China suppresses journalists, academics over reports, comments on outbreak


“I have the coronavirus in my face and the entire law enforcement system of China on my tail. But I will carry on reporting from Wuhan for as long as I am still alive.If I’m not afraid to die, why would I fear the Communist Party?”

These were the words of Chinese citizen journalist and lawyer Chen Qiushi on his last broadcast before he became incommunicado and believed to be detained, after reporting from the front line of the coronavirus epidemic in the central city of Wuhan.

His friend and fellow thorn in the Communist Party’s side, mixed martial arts (MMA) fighter Xu Xiaodong said in a February  08 announcement on Chen’s YouTube channel: “In the past few hours, police from [a local]police station in Qingdao, along with some state security police, went to the workplace of Chen Qiushi’s father and questioned him about the family.”

“At the same time, they informed Qiushi’s mother and father that he had been placed under restriction, in isolation,” he said. “His parents immediately wanted to know where and how he had been placed in isolation.
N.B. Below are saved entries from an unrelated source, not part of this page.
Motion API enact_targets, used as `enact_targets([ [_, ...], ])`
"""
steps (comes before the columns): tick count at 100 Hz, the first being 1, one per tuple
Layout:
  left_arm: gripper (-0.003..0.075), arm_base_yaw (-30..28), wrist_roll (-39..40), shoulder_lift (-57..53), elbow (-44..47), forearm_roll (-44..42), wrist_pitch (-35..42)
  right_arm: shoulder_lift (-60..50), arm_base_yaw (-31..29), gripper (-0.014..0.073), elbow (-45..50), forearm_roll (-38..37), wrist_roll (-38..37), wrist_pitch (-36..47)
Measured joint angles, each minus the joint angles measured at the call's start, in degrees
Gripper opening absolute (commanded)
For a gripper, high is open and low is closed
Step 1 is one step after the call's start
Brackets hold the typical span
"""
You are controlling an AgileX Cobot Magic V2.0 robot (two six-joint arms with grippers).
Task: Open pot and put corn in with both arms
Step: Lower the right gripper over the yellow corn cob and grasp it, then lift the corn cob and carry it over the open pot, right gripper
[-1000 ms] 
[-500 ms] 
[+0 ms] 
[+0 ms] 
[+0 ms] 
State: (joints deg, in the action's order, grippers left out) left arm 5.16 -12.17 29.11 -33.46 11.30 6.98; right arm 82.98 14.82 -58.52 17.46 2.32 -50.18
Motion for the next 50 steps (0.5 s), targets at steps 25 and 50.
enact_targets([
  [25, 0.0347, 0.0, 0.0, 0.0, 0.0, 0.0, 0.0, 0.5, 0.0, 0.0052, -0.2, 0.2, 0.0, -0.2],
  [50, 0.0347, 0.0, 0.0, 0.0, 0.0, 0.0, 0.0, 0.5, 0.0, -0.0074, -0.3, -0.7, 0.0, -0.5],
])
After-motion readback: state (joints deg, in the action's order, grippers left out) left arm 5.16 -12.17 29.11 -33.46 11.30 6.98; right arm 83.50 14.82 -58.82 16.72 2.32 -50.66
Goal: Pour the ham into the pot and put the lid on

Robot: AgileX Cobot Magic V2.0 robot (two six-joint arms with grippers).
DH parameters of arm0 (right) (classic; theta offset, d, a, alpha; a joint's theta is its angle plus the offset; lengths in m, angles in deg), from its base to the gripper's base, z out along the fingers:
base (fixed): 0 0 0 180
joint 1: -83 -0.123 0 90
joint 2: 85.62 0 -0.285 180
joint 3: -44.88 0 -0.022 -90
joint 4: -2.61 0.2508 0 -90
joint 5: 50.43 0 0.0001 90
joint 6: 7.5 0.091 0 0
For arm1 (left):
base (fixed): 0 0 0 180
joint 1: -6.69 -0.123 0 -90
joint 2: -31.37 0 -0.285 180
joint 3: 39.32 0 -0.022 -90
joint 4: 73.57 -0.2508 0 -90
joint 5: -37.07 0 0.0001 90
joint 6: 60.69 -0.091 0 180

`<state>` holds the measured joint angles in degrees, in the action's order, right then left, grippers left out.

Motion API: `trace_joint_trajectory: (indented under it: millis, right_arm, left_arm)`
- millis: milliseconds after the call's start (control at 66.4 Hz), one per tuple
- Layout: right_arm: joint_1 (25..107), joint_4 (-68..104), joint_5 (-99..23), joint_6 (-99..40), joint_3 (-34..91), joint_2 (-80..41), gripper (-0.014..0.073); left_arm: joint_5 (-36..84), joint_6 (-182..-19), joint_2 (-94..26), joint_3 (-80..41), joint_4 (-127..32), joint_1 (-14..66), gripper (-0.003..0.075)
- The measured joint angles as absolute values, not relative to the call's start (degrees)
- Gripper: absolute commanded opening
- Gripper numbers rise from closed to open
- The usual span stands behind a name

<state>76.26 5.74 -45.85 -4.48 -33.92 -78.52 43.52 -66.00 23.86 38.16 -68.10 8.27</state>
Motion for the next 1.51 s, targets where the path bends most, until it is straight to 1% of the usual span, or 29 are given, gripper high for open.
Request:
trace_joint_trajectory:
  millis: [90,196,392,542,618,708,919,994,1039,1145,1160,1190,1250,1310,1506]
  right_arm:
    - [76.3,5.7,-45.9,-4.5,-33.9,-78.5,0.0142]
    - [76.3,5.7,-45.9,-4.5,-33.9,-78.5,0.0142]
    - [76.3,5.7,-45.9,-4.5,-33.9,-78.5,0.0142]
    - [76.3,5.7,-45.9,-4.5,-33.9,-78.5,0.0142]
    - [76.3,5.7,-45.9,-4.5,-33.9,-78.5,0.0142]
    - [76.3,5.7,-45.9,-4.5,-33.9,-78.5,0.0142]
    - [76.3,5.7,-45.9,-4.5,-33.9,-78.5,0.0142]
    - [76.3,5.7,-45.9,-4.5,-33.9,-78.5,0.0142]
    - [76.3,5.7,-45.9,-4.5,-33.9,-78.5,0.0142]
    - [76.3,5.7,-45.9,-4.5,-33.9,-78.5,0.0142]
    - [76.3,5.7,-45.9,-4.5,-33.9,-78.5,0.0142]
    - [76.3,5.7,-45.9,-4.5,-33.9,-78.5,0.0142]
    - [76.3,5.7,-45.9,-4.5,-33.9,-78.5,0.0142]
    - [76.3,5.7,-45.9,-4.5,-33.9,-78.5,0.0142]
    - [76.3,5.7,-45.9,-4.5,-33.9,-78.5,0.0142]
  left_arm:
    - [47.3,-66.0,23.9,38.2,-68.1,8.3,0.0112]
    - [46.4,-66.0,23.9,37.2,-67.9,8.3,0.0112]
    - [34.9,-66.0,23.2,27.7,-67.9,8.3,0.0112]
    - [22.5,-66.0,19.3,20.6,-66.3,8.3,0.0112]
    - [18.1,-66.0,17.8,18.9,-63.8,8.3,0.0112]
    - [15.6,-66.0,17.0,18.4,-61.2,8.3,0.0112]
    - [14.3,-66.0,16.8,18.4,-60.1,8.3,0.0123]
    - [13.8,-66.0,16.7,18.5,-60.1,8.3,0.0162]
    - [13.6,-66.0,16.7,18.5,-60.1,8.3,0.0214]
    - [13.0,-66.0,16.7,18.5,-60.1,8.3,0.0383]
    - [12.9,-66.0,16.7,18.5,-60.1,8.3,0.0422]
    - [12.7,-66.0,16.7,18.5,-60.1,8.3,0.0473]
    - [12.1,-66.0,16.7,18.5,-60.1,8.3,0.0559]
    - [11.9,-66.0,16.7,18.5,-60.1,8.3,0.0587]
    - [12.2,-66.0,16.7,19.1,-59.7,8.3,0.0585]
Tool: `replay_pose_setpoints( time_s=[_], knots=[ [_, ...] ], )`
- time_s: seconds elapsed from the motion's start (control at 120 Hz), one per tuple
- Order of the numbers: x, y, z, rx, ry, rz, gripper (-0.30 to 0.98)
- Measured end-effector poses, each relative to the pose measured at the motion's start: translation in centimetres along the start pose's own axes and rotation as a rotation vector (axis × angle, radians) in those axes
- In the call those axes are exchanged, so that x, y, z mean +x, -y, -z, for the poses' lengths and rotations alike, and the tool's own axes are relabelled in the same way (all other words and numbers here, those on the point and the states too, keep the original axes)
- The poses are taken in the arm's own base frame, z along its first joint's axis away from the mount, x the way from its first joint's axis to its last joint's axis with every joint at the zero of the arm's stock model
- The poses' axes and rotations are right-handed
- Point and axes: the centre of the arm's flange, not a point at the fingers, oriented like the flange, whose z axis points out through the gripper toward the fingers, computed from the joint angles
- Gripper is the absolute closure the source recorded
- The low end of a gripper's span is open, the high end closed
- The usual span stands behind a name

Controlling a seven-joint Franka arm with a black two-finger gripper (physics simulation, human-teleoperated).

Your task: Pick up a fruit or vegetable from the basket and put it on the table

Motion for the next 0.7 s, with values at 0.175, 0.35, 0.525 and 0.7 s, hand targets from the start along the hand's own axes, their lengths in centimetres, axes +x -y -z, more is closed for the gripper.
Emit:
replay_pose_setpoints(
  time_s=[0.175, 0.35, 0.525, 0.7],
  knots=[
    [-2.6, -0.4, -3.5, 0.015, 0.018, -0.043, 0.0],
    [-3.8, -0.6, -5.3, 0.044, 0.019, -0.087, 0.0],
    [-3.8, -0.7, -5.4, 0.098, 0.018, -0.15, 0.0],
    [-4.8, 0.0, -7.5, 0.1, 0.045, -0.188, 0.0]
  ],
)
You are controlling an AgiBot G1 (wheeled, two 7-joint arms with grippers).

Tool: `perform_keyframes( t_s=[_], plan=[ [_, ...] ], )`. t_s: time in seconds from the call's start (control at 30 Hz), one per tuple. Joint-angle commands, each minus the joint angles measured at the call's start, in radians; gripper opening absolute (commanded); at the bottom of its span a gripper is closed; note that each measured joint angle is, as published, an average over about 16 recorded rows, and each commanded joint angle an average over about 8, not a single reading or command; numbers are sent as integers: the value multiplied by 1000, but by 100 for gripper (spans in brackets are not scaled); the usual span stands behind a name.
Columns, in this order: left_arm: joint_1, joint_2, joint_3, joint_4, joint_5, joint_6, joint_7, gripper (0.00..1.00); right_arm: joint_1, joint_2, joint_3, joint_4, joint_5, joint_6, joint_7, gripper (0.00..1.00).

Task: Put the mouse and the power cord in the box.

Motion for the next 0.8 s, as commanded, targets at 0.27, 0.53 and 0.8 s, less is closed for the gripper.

The police wouldn’t answer that, just said they were informing them as required by law.”

Xu said Qiushi’s parents’ suspicions had been aroused because their son’s phone had been switched off for days since they last heard from him. Qiushi’s last YouTube video was posted on February 04 and had garnered more than a million views by Monday.

“This suggests that Qiushi’s phone was forcibly confiscated,” he said, adding that Qiushi had been placed under “enforced” isolation, ostensibly because he had visited a number of hospitals in Wuhan.

He said Qiushi was no longer at an address near Hankou railway station given by the authorities as his location, and had likely already been taken elsewhere.

Xu also quoted Qiushi’s emergency contact as saying that they had previously checked in with him three or four times a day, but had been unable to reach him, which would be unlikely if he were merely under quarantine restrictions.

They had lost contact with him after Qiushi visited the Fangcang Hospital in Wuhan, where conditions were said to be “pretty terrible.”

One of Qiushi’s last broadcasts was from the newly built prefabricated hospital in Wuhan, which he had reached on a borrowed electric motor scooter, and which he described as “not fit to house infectious disease patients, as it was obviously designed to be a battlefield hospital.”

In a video posted about the events of January 29, Qiushi had already expressed concerns that the authorities were on his trail.

Meanwhile, Zhou Xuanyi, a philosophy professor at Wuhan University, was recently reported to the authorities by his students after posting to the Weibo social media site that the government hadn’t been quick enough to tell people about the coronavirus threat.

He was reported for “questioning the Communist Party” and “hating his own country,” according to recent social media posts.

In Hong Kong, authorities in Beijing fired visiting lecturer and Hong Kong resident Zhou Peiyi after she made “inappropriate remarks” via her WeChat social media account about the ruling Chinese Communist Party’s management of the coronavirus epidemic.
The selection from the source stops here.